Emanuel Parvu despersonaliza a discriminação pela institucionalização. Não é aquele pai, aquela mãe, aquele chefe de polícia ou aquele padre, mas a Família, o Estado e a Igreja que viabilizam e perpetuam a homofobia porque omissos ou negligentes quando deveriam ser humanos. Neste sentido, o personagem mais “honrado” (entre muitíssimas aspas, por favor), é o pai dos agressores, pois ao menos sua atitude é orientada pelo amor aos filhos, ou o que entende ser amor. Deste modo, o pai dos agressores é melhor do que o pai e a mãe de Adi que não amam o filho da mesma forma. Na verdade, o cenário retratado por Parvu com suas opções narrativa é ainda pior, pois dá a sensação de que os homofóbicos são a regra, não a exceção na sociedade romena.

Eu admiro o desenvolvimento da narrativa, com uma encenação casual e que coloca os atores em primeiro plano (Parvu é/era ator, então é bastante compreensível essa escolha). Nada é feito às escuras naquela comunidade ensolarada e minúscula, mas às claras (inclusive a propina ao chefe de polícia). Ninguém envergonha-se de agir da forma como age, e isto provoca um efeito devastador em Adi – cuja imagem machucada é o reflexo da brutalidade do mundo ao redor e do conformismo com que o personagem cala-se diante da violência sofrida. Aliás, Parvu é pertinente ao apagar gradualmente Adi da encenação, por este não deter os meios de reagir àquele empilhamento de violências.

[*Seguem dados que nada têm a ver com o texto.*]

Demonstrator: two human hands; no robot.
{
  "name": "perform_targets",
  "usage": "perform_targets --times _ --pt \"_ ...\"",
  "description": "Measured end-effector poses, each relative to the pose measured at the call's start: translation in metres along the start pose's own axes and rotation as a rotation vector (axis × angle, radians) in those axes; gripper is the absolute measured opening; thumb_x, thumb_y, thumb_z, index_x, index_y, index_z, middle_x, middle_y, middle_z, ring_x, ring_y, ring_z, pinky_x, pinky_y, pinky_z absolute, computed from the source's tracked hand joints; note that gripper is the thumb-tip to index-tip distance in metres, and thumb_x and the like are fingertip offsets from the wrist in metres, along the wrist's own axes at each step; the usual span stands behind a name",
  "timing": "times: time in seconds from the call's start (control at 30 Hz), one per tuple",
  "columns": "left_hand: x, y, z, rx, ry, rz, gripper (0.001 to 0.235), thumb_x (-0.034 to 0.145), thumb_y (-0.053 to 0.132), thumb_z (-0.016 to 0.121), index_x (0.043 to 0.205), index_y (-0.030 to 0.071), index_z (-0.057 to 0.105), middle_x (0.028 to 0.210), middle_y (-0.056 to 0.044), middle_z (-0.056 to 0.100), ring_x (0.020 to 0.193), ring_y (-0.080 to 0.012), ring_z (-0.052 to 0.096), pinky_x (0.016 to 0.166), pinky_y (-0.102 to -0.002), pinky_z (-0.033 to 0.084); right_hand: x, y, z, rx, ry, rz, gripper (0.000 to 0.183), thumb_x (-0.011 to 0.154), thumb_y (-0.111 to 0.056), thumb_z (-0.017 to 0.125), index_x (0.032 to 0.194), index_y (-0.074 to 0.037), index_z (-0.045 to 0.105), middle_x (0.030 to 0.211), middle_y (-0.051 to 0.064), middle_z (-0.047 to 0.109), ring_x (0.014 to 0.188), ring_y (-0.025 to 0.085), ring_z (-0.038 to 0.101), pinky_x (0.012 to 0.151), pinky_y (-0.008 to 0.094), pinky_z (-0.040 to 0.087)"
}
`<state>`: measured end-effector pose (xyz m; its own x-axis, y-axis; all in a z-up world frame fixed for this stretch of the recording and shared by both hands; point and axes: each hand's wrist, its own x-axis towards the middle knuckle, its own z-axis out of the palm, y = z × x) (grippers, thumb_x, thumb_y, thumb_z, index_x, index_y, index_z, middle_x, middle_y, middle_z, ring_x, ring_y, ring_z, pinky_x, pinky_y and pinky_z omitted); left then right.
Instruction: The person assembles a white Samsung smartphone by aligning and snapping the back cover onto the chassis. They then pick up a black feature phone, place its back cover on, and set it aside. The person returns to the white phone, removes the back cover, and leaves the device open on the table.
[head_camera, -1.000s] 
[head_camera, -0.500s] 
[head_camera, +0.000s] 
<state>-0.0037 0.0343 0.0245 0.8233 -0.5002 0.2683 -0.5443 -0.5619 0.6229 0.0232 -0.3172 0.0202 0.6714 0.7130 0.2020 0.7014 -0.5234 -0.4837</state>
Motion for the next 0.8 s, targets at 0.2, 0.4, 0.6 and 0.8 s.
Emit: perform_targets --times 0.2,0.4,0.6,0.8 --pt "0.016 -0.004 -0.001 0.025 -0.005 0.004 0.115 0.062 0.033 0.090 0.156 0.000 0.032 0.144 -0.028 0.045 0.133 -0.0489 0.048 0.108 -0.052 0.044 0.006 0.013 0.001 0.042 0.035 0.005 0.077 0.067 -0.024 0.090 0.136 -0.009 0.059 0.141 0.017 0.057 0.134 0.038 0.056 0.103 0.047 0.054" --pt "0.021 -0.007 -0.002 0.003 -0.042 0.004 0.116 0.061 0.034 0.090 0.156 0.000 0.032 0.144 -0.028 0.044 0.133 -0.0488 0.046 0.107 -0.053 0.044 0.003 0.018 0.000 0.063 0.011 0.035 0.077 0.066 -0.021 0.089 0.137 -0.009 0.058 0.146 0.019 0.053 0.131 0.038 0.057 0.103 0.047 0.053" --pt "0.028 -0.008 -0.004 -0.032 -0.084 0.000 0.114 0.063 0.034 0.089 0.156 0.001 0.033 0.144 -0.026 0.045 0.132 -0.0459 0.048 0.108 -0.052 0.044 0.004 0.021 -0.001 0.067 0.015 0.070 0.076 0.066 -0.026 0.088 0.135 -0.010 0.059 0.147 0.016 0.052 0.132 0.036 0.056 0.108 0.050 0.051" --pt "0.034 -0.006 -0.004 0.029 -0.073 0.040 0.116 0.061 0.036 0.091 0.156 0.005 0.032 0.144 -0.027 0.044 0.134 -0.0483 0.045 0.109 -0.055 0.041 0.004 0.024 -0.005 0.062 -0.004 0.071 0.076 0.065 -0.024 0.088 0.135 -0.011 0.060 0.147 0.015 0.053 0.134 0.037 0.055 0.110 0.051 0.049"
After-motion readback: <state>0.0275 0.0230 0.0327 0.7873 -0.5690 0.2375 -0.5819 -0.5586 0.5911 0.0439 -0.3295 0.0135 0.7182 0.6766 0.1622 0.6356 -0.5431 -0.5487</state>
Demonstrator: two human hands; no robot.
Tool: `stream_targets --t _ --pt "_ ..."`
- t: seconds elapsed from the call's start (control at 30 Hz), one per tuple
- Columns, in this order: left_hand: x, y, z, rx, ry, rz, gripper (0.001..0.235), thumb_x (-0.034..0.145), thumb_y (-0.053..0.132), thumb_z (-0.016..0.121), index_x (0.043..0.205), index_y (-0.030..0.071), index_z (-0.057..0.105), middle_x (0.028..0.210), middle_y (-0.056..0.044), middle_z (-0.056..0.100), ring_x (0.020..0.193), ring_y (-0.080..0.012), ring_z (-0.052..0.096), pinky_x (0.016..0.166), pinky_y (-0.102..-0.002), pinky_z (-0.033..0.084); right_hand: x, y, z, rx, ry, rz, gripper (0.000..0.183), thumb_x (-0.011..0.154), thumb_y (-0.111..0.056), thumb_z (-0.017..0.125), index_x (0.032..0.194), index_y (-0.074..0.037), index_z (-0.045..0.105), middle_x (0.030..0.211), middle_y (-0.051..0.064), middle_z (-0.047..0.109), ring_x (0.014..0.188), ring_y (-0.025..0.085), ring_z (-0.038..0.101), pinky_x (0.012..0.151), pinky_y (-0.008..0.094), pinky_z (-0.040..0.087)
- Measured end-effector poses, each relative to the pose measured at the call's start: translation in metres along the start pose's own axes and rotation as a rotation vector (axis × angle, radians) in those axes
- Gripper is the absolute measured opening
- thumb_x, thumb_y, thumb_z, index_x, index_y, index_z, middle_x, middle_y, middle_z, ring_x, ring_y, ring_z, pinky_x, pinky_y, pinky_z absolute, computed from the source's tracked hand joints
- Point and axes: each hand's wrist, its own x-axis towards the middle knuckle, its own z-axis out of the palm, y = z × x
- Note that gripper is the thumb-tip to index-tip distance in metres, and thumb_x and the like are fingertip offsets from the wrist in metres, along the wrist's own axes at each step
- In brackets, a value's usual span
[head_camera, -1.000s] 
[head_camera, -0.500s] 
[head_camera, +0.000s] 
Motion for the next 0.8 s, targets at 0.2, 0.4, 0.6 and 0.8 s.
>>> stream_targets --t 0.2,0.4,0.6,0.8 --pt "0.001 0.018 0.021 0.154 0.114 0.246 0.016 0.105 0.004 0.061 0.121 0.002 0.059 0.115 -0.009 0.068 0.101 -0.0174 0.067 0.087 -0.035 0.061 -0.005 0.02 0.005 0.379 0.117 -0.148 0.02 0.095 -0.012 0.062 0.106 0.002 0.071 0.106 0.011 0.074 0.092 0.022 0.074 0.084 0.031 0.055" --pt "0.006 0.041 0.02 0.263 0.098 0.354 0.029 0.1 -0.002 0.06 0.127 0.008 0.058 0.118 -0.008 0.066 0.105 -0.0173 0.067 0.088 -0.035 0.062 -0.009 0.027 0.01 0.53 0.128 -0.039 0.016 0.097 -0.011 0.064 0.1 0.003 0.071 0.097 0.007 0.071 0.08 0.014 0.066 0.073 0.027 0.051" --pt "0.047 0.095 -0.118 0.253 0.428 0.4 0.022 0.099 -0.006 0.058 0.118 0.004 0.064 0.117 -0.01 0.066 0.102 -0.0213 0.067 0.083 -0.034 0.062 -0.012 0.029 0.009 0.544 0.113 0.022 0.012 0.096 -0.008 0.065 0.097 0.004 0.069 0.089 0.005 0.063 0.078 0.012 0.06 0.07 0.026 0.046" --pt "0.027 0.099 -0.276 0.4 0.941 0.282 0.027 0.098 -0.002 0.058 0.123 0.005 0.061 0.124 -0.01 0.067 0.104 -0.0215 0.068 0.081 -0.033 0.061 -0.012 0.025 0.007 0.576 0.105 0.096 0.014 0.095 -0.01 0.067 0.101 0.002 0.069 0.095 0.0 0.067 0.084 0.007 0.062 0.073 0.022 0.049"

Ele tenta fugir delas, embora seja incapaz.

A meu ver, e eu revisito isto sempre que tenho oportunidade, Three Kilometers to the End of the World é mais eficiente e impactante com sua sobriedade do absurdo do que obras que tematizam a homofobia de uma forma panfletária. Estas podem até provocar a empatia de quem assiste, mas não são eficazes em aproximar os que deveriam ser convidados à conversa e à reflexão de suas ações, estruturais ou não, que refletem e perpetuam a homofobia. 

Crítica publicada durante a cobertura do 77º Festival de Cannes.